This is however not the most useful setting for the Fourier transform. The image $\mathscr{F}_1(L^1(\mathbb{R}^n))$ is difficult to characterise - if a characterisation of the image is known, I'm not aware of it - and the inverse of $\mathscr{F}_1$ is not continuous.

One can use $\mathscr{F}_1$ to define the Fourier transform on $L^2(\mathbb{R}^n)$. One first restricts $(1)$ to the space $L^1(\mathbb{R}^n) \cap L^2(\mathbb{R}^n)$. Investigating that map, one sees that for $f \in L^1(\mathbb{R}^n) \cap L^2(\mathbb{R}^n)$ one has $\mathscr{F}_1[f] \in C_0(\mathbb{R}^n) \cap L^2(\mathbb{R}^n)$, and - this is the incredibly useful thing -

$$\lVert \mathscr{F}_1[f]\rVert_{L^2(\mathbb{R}^n)} = \lVert f\rVert_{L^2(\mathbb{R}^n)}.\tag{2}$$

Thus $\mathscr{F}_1\lvert_{L^1(\mathbb{R}^n) \cap L^2(\mathbb{R}^n)} \colon L^1(\mathbb{R}^n) \cap L^2(\mathbb{R}^n) \hookrightarrow L^2(\mathbb{R}^n)$ is an isometric injection. Since $L^1(\mathbb{R}^n) \cap L^2(\mathbb{R}^n)$ is a dense subspace of $L^2(\mathbb{R}^n)$, there is a unique continuous linear extension $\mathscr{F}_2 \colon L^2(\mathbb{R}^n) \to L^2(\mathbb{R}^n)$ of $\mathscr{F}_1\lvert_{L^1(\mathbb{R}^n) \cap L^2(\mathbb{R}^n)}$. By general principles this extension is still isometric, hence injective, and it turns out that it is also surjective. Thus $\mathscr{F}_2$ is an isometric automorphism of $L^2(\mathbb{R}^n)$. It is not surprising that this is a very useful property, and thus $L^2(\mathbb{R}^n)$ is one of the "natural homes" of the Fourier transform. Formulae like $\mathscr{F}[f\ast g] = (2\pi)^{n/2}\mathscr{F}[f]\cdot \mathscr{F}[g]$ or

$$\int_{\mathbb{R}^n} \mathscr{F}[f](\omega)g(\omega)\,d\omega = \int_{\mathbb{R}^n} f(x)\mathscr{F}[g](x)\,dx\tag{3}$$

(which are straightforward to prove for $\mathscr{F}_1$) continue to hold, as do the formulae involving differentiation (provided the derivatives exist in a suitable sense and satisfy the appropriate integrability conditions).

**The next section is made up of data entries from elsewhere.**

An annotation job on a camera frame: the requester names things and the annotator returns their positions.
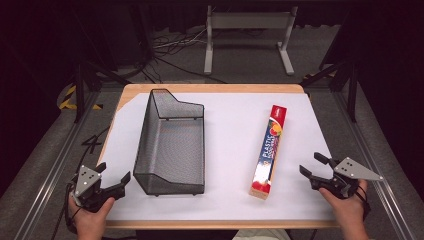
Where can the person's right hand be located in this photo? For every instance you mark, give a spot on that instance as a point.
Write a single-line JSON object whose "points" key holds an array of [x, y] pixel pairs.
{"points": [[348, 210]]}

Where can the black metal stand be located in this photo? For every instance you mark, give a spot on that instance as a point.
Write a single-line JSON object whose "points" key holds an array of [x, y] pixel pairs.
{"points": [[80, 90], [351, 90]]}

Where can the person's left hand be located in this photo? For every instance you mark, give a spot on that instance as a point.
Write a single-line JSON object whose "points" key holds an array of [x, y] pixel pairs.
{"points": [[90, 221]]}

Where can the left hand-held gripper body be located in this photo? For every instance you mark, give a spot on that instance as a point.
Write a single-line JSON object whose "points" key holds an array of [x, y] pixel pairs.
{"points": [[87, 181]]}

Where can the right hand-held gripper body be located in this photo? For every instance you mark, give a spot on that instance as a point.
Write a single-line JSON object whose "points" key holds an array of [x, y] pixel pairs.
{"points": [[346, 173]]}

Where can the person's light clothing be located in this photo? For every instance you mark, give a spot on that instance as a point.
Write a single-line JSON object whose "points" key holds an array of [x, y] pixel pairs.
{"points": [[260, 235]]}

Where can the white paper sheet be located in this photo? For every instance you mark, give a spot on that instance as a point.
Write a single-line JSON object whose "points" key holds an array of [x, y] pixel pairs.
{"points": [[233, 133]]}

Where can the yellow black hazard tape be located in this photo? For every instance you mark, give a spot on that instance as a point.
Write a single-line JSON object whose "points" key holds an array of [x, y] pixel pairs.
{"points": [[68, 105]]}

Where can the long red plastic wrap box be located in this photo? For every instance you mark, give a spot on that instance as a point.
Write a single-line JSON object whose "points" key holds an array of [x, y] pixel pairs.
{"points": [[270, 150]]}

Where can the white metal stand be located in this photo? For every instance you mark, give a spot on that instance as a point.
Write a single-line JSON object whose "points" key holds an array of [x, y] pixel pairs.
{"points": [[250, 20]]}

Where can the aluminium rail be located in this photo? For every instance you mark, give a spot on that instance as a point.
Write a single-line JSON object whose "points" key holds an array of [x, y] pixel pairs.
{"points": [[376, 173], [56, 166]]}

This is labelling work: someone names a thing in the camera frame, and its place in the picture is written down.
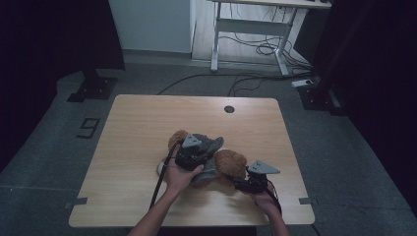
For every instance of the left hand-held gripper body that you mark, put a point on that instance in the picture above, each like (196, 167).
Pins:
(191, 157)

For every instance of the person's right hand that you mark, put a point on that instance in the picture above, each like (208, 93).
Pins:
(266, 201)

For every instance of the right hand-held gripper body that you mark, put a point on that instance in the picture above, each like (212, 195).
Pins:
(255, 183)

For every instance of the person's left hand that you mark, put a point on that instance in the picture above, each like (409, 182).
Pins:
(178, 178)

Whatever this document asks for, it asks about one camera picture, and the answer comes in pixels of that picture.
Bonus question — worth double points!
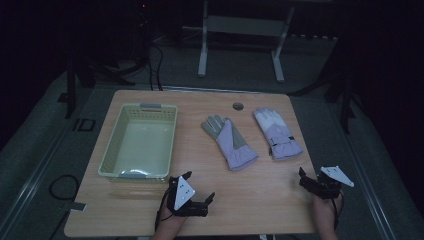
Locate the black looped floor cable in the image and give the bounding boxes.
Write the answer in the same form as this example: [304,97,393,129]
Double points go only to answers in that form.
[48,174,81,202]

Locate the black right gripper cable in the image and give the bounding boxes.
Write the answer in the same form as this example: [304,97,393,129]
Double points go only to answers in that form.
[329,196,345,230]

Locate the black tripod stand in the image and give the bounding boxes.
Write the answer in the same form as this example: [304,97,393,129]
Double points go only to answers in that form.
[288,63,360,135]

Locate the purple and white glove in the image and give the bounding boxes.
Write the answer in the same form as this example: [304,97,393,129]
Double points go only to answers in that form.
[253,107,304,161]

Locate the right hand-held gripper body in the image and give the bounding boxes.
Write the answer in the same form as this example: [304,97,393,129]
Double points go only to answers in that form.
[304,165,355,201]

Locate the person's left hand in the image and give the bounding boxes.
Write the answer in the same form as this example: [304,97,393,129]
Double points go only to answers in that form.
[152,213,188,240]

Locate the black hanging cables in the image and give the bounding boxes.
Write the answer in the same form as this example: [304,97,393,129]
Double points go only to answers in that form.
[146,41,165,92]

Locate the person's right hand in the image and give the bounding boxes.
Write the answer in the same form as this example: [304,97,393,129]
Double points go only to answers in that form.
[311,193,344,240]

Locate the light green plastic basket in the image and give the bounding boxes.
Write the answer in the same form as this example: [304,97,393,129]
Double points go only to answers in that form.
[97,102,179,184]

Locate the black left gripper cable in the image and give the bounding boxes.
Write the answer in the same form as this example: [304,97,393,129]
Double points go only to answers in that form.
[154,190,175,232]

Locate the black stand with spread legs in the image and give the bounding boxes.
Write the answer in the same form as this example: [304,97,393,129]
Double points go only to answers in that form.
[56,56,136,120]

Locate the purple glove with grey palm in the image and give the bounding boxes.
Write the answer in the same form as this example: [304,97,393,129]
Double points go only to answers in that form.
[200,114,260,172]

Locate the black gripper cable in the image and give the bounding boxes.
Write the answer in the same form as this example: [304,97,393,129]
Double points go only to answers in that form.
[154,190,175,232]
[329,196,345,230]

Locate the white metal stand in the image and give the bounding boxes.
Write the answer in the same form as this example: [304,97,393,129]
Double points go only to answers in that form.
[197,0,296,84]

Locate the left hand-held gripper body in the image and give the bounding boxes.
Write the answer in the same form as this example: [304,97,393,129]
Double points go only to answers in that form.
[165,175,209,218]

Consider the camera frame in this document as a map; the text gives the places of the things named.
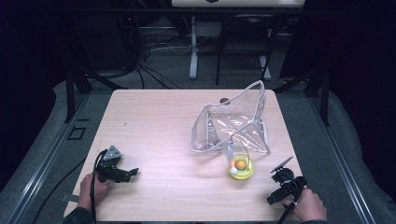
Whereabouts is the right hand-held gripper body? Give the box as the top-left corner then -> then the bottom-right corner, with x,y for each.
270,156 -> 308,201

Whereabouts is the white desk leg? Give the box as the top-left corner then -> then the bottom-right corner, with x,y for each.
189,16 -> 200,80
259,55 -> 272,81

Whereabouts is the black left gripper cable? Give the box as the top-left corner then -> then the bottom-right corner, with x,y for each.
89,148 -> 108,224

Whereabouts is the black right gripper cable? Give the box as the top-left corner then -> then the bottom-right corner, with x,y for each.
276,200 -> 298,224

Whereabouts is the person's left hand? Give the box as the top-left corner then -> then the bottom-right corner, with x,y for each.
78,173 -> 112,213

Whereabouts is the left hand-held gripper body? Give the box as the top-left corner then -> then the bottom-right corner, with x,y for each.
94,145 -> 126,184

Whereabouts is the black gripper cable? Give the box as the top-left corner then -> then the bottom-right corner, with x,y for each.
89,148 -> 108,224
276,200 -> 298,224

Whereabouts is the black floor cable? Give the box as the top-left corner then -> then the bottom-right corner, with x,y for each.
31,159 -> 88,224

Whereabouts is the clear plastic zip bag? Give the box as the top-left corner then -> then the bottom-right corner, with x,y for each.
190,79 -> 271,155

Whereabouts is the bundle of floor cables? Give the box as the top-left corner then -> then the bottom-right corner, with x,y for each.
117,15 -> 194,91

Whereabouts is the black metal chair frame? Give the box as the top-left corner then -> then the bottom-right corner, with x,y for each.
215,13 -> 282,87

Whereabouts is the person's right hand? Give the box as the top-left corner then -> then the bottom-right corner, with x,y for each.
281,188 -> 328,223

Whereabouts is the yellow round dish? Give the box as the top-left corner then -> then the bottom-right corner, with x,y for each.
228,154 -> 255,181

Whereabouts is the aluminium floor rail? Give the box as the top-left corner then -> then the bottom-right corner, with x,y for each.
306,92 -> 378,224
6,92 -> 92,224

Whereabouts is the black metal stand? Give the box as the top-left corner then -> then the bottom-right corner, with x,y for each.
274,65 -> 331,127
64,65 -> 129,124

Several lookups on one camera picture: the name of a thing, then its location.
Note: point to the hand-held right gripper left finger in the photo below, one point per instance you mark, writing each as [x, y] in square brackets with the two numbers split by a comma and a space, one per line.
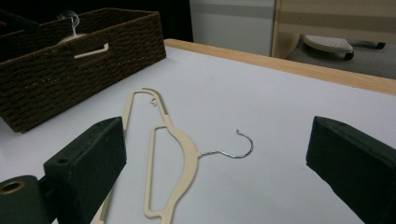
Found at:
[90, 168]

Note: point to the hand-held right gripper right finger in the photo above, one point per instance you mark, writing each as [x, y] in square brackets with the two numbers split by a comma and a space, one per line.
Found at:
[355, 165]

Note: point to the beige plastic clothes hanger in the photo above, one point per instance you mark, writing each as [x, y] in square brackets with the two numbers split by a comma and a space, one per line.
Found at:
[93, 52]
[188, 149]

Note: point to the brown woven basket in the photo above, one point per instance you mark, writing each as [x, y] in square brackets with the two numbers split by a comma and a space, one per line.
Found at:
[93, 81]

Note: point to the office chair base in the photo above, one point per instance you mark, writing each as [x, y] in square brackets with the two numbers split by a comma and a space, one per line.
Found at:
[327, 43]

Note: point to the light wooden desk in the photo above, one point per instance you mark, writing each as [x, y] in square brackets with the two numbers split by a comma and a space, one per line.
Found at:
[336, 21]

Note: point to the white cabinet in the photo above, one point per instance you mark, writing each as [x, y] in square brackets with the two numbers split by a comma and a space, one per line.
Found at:
[230, 28]

Clearly neither $\mathscr{F}_1$ nor $\mathscr{F}_2$ is applicable to $f(x) = \lVert x\rVert$. To deal with that, we first restrict the Fourier transform to a smaller space. Since the Fourier transform converts partial derivatives into multiplications with coordinate functions and vice versa, we can look at the space of smooth (infinitely differentiable) functions that remain integrable when multiplied with an arbitrary polynomial, and such that this also holds for all their derivatives. This gives us the Schwartz space $\mathscr{S}(\mathbb{R}^n)$ of "rapidly decreasing functions". We have $\mathscr{S}(\mathbb{R}^n) \subset L^1(\mathbb{R}^n) \cap L^2(\mathbb{R}^n) \cap C_0(\mathbb{R}^n)$, and further $\mathscr{F}_1(\mathscr{S}(\mathbb{R}^n)) = \mathscr{S}(\mathbb{R}^n)$. Note that it is not particularly useful to endow $\mathscr{S}(\mathbb{R}^n)$ with the subspace topology induced by any $L^p(\mathbb{R}^n)$, since it is not complete in any of those norms (it is dense in $L^p$ for $p < \infty$, and its closure in $L^\infty$ is $C_0$). The "natural" topology on $\mathscr{S}(\mathbb{R}^n)$ is not normable, but it makes $\mathscr{S}(\mathbb{R}^n)$ a Fréchet space (more specifically, a Fréchet-Schwartz space), and the Fourier transform $\mathscr{F}_s := \mathscr{F}_1\lvert_{\mathscr{S}(\mathbb{R}^n)} \colon \mathscr{S}(\mathbb{R}^n) \to \mathscr{S}(\mathbb{R}^n)$ is continuous (and bijective), hence a topological automorphism.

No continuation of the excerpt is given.